__WORK REQUEST__.
Report back each line of the data that contains the word "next".

[Collected data entries]
══════

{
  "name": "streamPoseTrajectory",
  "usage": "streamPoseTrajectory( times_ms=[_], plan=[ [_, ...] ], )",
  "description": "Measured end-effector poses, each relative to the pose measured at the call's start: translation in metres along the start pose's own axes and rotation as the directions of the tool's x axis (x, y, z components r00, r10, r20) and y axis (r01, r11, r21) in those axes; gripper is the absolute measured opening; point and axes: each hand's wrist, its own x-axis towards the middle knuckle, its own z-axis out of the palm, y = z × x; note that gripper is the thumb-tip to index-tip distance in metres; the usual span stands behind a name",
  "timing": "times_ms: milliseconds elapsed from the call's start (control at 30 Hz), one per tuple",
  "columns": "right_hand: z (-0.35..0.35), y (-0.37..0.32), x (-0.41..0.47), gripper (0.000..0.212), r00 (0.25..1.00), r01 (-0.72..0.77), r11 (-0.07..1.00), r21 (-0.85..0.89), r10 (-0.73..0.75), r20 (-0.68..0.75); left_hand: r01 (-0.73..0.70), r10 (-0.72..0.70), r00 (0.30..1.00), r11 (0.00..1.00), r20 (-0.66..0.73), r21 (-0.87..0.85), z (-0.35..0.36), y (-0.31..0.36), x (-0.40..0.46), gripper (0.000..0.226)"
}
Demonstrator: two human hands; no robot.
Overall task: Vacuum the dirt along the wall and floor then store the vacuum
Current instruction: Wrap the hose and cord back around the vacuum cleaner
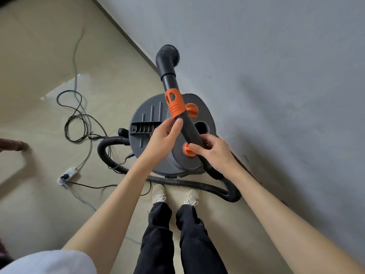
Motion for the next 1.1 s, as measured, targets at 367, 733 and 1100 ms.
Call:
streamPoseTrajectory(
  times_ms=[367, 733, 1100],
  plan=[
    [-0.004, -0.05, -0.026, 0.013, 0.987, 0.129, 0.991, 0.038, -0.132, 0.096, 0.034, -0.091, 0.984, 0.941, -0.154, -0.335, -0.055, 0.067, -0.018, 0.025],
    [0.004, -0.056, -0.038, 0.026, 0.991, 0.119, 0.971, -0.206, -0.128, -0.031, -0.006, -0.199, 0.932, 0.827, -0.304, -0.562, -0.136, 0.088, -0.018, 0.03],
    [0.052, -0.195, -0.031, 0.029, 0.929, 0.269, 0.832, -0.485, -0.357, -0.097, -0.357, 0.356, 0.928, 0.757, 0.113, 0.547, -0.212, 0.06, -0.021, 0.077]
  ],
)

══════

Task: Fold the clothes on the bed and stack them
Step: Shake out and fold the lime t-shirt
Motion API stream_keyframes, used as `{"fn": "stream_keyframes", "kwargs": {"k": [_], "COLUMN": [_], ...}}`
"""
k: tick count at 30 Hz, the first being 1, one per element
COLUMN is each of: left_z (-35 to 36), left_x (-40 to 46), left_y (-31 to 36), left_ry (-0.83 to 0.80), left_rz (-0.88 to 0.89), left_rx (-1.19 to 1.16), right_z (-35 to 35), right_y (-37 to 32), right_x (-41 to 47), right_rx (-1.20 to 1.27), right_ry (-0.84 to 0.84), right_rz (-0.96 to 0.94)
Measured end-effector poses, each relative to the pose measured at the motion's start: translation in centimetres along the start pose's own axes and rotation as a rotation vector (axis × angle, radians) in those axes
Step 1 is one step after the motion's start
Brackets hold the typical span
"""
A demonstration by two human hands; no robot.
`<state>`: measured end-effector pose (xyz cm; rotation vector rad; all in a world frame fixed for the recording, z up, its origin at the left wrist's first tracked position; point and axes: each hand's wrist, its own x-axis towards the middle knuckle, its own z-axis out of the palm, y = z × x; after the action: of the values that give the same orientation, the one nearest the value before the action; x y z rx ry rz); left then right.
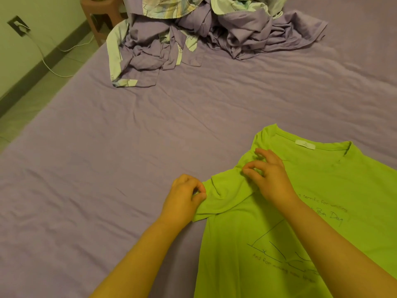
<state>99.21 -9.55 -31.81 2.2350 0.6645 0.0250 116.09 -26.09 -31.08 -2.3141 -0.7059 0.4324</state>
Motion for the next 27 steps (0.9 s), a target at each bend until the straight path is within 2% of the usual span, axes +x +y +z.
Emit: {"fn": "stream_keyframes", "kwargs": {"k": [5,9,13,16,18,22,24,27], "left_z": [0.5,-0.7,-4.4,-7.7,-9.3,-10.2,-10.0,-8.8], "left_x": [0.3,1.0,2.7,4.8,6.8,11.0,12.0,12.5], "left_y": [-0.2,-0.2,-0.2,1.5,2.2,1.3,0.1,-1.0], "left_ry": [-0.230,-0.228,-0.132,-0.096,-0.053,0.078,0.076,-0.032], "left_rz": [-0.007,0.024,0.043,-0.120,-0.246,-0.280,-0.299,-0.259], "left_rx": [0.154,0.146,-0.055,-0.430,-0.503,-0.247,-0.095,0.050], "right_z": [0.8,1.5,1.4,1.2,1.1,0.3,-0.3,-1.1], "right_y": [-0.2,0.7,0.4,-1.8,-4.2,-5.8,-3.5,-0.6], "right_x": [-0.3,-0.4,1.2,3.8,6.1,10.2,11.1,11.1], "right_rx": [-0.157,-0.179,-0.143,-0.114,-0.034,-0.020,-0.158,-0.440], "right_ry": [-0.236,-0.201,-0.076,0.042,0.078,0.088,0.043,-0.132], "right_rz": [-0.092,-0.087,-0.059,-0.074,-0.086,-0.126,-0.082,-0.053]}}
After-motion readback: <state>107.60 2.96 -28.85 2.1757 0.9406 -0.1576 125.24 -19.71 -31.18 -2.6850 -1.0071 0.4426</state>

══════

__WRITTEN ANSWER__.
Motion for the next 1.1 s, as measured, targets at 367, 733 and 1100 ms.
Motion for the next 27 steps (0.9 s), a target at each bend until the straight path is within 2% of the usual span, axes +x +y +z.

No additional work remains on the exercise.